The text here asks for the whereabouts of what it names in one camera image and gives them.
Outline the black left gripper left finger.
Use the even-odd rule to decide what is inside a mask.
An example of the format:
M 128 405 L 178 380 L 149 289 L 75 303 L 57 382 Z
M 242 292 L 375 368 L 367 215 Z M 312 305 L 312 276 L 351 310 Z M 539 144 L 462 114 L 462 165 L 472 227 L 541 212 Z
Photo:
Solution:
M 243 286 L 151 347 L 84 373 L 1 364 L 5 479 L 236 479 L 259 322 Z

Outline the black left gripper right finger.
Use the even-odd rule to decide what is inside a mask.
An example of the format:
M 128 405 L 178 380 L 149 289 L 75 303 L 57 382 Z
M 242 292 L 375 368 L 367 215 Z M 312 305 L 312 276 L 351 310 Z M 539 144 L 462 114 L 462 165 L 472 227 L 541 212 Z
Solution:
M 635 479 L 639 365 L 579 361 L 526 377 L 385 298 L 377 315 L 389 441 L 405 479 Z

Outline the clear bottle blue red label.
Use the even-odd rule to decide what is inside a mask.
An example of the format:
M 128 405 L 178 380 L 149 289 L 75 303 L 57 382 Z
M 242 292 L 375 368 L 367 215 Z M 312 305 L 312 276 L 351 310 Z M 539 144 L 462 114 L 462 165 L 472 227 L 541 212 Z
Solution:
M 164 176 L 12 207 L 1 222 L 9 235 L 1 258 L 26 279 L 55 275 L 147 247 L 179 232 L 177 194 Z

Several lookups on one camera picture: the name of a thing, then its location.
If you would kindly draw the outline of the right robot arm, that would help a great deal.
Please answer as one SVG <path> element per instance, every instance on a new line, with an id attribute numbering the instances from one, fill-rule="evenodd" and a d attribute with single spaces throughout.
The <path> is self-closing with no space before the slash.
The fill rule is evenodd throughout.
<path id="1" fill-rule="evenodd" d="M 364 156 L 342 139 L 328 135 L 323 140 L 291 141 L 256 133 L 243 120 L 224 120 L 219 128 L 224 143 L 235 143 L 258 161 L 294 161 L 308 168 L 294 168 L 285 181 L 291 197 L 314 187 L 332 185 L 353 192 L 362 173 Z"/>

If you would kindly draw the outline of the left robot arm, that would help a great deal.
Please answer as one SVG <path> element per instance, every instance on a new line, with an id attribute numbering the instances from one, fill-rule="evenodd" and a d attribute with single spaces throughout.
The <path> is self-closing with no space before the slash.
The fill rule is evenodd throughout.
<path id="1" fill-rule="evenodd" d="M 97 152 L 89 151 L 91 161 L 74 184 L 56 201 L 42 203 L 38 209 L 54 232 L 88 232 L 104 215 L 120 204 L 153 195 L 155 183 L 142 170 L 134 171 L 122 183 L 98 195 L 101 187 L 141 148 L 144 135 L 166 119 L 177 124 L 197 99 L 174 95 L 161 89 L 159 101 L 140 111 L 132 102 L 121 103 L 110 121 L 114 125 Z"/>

About this exercise: Using the entries above, copy out all lines that contain the string "draw".

The completed task:
If you would kindly draw the outline of the right robot arm, that would help a great deal.
If you would kindly draw the outline of the left robot arm, that would help a great deal.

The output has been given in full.